Where in the data below does the word "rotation" appear? Copy every line that has it.
::: Data
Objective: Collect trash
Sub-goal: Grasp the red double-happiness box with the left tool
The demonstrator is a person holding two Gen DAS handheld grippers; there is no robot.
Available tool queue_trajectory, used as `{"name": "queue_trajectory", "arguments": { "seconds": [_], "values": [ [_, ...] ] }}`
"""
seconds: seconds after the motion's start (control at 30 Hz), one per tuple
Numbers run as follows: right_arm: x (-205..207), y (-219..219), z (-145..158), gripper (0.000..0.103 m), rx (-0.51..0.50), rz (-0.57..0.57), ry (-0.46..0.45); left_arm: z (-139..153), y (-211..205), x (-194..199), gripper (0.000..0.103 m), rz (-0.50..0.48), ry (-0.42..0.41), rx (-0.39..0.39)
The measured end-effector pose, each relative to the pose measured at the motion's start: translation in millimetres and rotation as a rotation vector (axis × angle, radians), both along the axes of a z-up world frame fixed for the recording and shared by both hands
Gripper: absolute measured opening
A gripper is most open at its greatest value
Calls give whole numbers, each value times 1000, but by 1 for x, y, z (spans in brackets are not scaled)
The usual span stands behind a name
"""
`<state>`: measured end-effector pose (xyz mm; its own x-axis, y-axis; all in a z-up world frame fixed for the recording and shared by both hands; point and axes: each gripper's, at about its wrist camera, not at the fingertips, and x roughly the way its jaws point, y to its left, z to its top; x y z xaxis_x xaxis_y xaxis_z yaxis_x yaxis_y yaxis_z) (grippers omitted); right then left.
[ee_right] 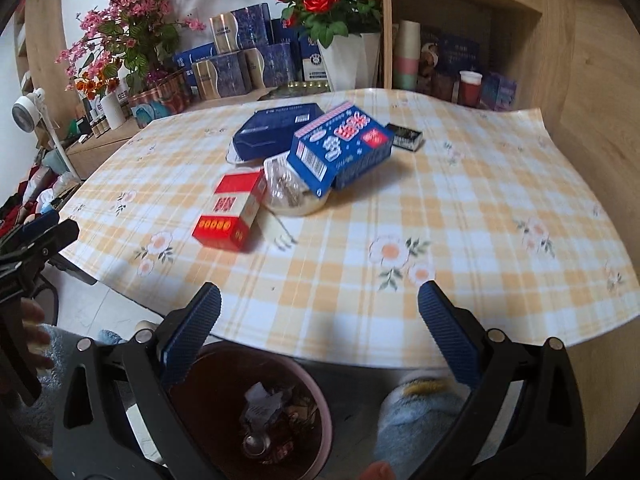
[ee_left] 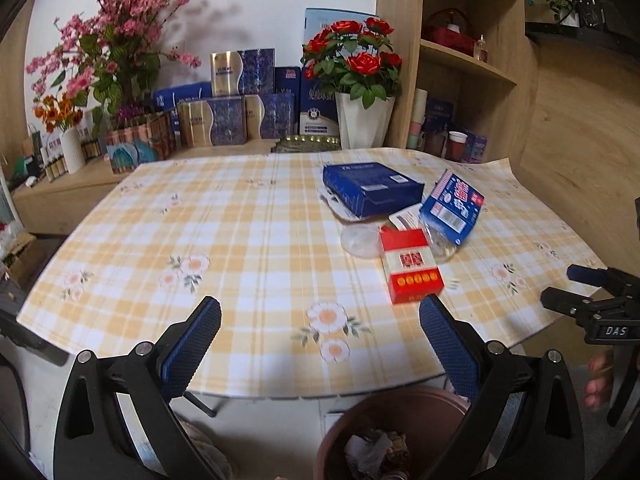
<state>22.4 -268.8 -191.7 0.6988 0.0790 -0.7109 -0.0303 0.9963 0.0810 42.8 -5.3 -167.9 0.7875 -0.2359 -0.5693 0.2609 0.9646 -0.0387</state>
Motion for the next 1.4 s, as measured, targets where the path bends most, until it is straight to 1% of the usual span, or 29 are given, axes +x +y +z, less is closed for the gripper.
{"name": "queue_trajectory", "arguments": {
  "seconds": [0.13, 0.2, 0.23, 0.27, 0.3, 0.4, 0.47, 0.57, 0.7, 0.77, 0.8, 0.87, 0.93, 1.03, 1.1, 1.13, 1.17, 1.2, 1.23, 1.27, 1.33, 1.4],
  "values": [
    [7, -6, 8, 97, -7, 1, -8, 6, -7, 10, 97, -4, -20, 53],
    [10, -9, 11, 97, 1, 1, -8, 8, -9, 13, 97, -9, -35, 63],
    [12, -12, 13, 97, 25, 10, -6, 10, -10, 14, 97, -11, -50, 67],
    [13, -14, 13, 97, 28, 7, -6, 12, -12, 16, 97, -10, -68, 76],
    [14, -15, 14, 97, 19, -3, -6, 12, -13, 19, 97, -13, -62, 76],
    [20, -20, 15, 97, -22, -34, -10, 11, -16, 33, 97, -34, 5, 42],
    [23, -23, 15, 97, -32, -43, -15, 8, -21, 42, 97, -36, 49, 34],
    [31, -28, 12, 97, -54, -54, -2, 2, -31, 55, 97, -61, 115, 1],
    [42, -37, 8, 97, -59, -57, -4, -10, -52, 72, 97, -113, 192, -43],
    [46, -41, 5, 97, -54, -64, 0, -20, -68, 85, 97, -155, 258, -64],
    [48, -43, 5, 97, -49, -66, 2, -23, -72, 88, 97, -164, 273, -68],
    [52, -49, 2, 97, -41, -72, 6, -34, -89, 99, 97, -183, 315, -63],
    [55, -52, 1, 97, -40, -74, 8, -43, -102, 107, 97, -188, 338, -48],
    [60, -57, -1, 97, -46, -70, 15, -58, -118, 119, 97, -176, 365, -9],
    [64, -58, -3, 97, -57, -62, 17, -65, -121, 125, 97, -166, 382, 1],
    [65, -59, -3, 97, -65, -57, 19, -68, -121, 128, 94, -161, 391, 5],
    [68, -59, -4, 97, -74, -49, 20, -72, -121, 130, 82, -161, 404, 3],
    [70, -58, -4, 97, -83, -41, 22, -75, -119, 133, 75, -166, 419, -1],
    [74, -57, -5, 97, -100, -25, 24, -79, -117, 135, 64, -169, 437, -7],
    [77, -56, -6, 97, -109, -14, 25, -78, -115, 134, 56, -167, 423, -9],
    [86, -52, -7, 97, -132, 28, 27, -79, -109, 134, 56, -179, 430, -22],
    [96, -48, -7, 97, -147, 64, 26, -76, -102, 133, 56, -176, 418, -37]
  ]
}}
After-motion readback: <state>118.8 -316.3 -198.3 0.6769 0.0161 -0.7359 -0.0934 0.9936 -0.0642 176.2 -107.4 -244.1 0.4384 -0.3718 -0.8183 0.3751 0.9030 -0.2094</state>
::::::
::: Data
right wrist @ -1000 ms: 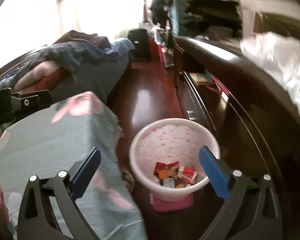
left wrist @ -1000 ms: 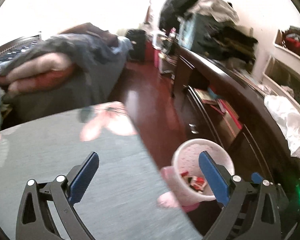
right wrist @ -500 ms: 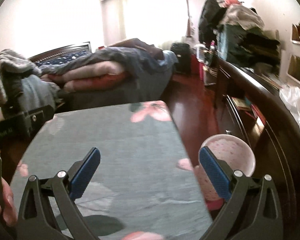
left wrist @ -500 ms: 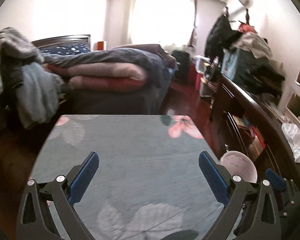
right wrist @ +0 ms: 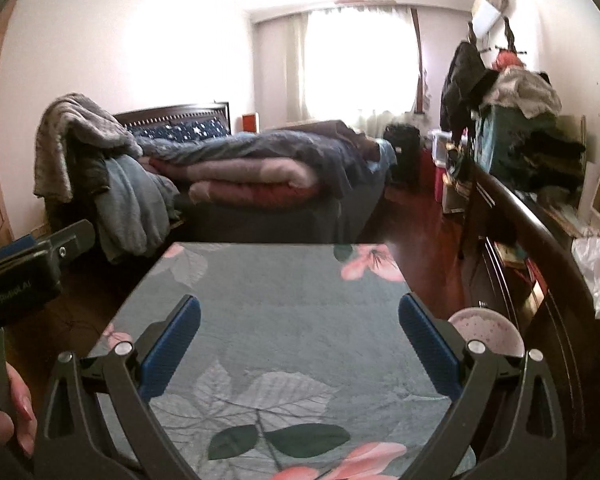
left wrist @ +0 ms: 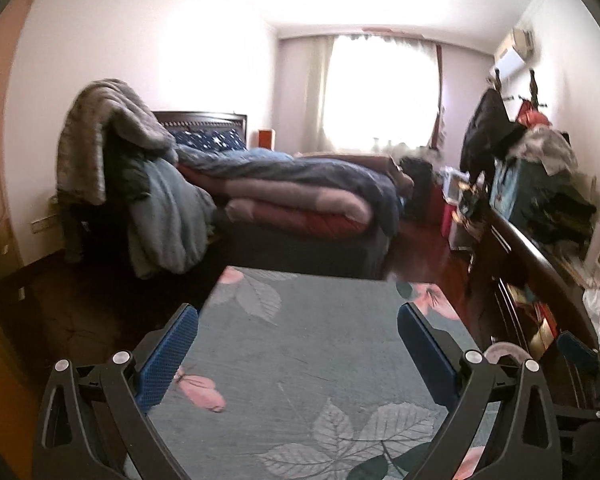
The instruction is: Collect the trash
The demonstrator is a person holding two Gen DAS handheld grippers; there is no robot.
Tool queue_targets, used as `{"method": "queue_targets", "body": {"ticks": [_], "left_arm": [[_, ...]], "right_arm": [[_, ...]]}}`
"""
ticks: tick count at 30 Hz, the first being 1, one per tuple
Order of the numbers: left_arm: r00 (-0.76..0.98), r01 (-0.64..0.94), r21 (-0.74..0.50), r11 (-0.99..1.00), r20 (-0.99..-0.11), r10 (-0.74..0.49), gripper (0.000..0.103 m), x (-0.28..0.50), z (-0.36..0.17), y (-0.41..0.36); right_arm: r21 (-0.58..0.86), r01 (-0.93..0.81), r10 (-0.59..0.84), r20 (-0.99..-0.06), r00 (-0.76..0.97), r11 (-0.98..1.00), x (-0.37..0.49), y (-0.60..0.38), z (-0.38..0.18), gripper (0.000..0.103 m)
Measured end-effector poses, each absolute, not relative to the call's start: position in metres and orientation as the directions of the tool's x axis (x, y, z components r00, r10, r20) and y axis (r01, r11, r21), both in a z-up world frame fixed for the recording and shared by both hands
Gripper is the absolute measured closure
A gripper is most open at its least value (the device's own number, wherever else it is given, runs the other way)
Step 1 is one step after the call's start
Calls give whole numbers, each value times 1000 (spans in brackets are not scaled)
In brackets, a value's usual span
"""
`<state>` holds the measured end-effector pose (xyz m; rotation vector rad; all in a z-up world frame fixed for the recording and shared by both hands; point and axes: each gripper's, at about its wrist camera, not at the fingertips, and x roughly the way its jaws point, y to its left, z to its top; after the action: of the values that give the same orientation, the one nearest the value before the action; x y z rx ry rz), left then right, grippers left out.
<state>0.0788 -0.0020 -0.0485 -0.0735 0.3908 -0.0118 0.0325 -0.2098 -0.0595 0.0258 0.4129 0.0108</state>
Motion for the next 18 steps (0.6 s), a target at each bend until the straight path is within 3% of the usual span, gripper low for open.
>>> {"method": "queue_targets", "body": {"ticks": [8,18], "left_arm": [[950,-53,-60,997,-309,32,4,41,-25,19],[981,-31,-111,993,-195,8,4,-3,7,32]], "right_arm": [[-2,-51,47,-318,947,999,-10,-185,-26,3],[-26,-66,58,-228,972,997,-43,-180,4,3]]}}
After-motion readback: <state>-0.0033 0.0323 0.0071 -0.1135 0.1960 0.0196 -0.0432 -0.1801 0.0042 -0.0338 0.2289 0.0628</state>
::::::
Result of this task:
The measured end-effector pose, each relative to the pose measured at the motion's start: translation in millimetres and rotation as a rotation vector (axis × angle, radians), both along the axes of a z-up world frame fixed for the recording and shared by both hands
`<state>` holds the measured end-effector pose (xyz m; rotation vector rad; all in a z-up world frame fixed for the recording and shared by both hands; point and axes: each gripper's, at about its wrist camera, not at the fingertips, and x roughly the way its jaws point, y to its left, z to its top; after the action: of the values that give the same orientation, the one nearest the value before the action; x y z rx ry rz), left then right, grippers left out.

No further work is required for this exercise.